[ACTION ITEM] Start at the line below containing "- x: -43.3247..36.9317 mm" and stop at the line containing "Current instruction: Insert". Repeat every line of that stretch exactly, and nothing outside it.

[AVAILABLE DATA]
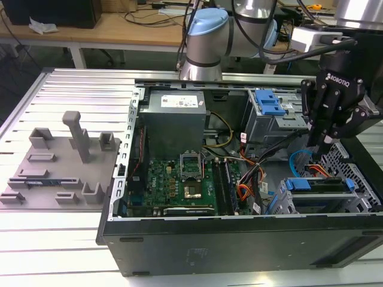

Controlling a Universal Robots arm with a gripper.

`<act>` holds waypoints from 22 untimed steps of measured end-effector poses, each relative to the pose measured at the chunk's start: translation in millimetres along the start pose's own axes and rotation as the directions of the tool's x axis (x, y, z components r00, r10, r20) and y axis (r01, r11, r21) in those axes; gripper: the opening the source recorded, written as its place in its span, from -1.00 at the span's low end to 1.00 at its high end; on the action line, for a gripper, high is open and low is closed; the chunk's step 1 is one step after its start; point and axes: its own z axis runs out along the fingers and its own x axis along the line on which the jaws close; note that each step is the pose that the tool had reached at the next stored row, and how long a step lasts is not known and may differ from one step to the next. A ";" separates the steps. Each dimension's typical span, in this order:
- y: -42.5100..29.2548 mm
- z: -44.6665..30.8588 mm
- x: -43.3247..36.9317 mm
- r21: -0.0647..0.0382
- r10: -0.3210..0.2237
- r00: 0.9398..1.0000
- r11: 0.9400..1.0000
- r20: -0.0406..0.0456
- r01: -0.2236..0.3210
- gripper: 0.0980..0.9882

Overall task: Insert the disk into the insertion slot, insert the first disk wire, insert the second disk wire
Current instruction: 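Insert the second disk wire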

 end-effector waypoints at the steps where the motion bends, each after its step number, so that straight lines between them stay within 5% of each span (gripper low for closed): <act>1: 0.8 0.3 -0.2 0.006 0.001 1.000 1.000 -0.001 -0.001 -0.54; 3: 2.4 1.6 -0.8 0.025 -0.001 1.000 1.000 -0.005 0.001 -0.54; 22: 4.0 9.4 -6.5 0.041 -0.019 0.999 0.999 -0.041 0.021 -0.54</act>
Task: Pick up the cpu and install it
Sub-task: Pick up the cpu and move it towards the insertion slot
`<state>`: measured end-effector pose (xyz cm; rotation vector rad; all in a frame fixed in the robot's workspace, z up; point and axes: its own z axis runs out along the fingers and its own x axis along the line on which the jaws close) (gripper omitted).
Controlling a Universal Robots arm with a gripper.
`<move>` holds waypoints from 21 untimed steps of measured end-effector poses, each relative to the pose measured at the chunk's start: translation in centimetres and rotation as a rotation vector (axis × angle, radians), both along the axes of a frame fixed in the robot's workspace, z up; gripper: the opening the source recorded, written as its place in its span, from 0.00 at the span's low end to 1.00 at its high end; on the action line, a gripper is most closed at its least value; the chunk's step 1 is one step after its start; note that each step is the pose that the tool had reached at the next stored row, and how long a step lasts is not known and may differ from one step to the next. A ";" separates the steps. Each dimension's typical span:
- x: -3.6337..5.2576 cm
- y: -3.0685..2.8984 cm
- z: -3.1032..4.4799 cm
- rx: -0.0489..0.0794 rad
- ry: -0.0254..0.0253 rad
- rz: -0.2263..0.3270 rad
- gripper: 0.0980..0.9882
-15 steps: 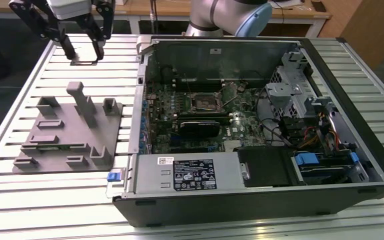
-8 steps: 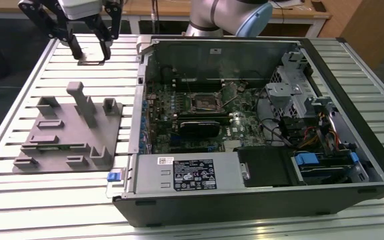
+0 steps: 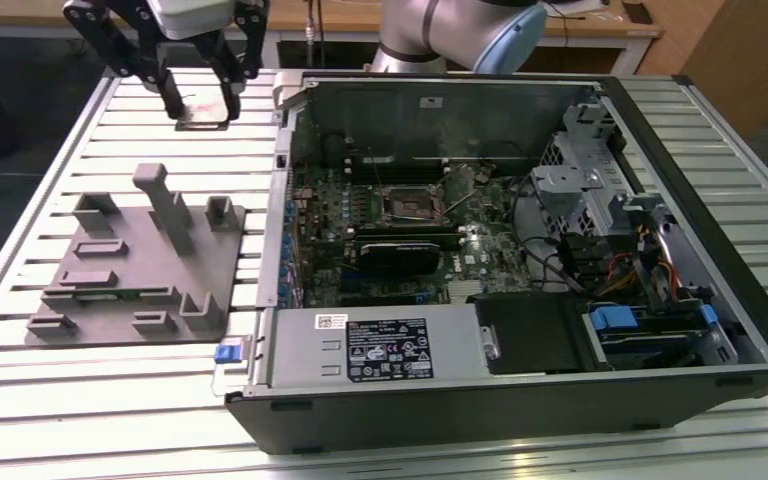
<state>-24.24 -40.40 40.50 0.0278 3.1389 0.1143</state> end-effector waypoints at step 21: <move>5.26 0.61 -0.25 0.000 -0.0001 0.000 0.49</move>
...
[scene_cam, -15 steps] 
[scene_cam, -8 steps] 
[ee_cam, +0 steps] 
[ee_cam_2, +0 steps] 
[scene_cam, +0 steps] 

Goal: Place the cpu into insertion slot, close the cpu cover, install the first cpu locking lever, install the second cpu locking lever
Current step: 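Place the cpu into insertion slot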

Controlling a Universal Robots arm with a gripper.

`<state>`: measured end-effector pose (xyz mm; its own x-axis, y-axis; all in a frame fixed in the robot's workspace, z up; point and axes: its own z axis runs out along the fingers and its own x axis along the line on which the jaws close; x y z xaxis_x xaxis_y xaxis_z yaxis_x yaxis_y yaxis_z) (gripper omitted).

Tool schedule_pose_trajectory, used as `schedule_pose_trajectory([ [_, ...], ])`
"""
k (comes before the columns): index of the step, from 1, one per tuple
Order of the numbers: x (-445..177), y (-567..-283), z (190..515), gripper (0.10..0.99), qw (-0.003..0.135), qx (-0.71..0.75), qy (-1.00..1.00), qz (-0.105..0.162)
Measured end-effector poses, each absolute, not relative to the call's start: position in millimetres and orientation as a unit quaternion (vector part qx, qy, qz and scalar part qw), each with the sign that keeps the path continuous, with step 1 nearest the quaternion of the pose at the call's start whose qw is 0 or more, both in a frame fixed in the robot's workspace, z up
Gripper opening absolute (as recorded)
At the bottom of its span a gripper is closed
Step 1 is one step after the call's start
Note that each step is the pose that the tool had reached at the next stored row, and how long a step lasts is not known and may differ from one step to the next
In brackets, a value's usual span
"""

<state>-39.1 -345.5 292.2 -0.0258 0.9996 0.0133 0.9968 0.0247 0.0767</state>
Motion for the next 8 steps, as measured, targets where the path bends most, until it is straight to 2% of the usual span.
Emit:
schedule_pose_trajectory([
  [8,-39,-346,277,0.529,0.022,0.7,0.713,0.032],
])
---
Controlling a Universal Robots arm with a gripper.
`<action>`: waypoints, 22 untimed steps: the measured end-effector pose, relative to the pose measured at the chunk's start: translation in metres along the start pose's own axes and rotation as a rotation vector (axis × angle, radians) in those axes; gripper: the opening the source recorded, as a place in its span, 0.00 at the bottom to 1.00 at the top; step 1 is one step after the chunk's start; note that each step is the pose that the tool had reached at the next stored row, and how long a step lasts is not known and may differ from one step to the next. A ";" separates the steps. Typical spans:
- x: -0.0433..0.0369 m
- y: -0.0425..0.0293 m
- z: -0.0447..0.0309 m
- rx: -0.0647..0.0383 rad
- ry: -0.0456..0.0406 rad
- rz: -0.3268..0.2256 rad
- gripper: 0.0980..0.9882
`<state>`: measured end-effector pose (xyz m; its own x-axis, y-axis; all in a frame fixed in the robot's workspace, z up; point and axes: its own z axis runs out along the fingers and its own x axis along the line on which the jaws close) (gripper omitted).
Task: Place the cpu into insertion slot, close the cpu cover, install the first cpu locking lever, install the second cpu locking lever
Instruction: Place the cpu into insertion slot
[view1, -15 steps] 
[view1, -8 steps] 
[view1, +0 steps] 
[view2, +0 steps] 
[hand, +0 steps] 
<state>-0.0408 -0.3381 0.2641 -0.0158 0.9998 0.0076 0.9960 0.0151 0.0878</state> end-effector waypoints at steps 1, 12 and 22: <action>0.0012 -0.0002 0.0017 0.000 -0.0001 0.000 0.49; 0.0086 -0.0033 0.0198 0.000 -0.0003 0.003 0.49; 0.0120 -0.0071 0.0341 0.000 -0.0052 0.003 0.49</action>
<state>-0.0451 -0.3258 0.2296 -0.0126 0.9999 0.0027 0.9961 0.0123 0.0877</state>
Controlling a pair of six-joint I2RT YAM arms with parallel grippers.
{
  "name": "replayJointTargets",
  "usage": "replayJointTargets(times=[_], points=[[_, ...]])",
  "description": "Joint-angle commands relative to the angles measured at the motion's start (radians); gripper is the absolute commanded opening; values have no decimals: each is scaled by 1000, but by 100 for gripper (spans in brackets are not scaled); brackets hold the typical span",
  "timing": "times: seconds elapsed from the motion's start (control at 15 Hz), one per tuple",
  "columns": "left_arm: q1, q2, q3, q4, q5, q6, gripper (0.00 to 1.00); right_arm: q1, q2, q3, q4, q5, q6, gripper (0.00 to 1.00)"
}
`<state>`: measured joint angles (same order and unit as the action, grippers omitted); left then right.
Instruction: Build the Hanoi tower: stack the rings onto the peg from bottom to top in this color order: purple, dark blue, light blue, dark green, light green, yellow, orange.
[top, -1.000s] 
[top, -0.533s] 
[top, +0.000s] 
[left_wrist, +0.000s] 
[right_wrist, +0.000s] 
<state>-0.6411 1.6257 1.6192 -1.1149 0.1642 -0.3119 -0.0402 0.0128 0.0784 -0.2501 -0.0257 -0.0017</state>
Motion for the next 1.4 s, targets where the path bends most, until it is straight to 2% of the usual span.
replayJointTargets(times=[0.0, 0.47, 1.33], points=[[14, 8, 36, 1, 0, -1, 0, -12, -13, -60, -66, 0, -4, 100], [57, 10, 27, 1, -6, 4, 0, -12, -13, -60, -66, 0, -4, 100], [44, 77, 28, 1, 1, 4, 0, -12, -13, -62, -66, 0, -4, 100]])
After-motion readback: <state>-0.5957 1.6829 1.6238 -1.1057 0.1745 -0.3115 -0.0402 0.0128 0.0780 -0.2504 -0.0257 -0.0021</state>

[RESPONSE TO THE EXERCISE]
- x: -43.3247..36.9317 mm
- r21: -0.0647..0.0382
- r10: -0.3210..0.2237
- r00: 0.9398..1.0000
- r11: 0.9400..1.0000
- r20: -0.0406..0.0456
- r01: -0.2236..0.3210
- gripper: 0.0980..0.9882

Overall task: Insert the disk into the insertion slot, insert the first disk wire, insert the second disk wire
Current instruction: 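Insert the second disk wire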

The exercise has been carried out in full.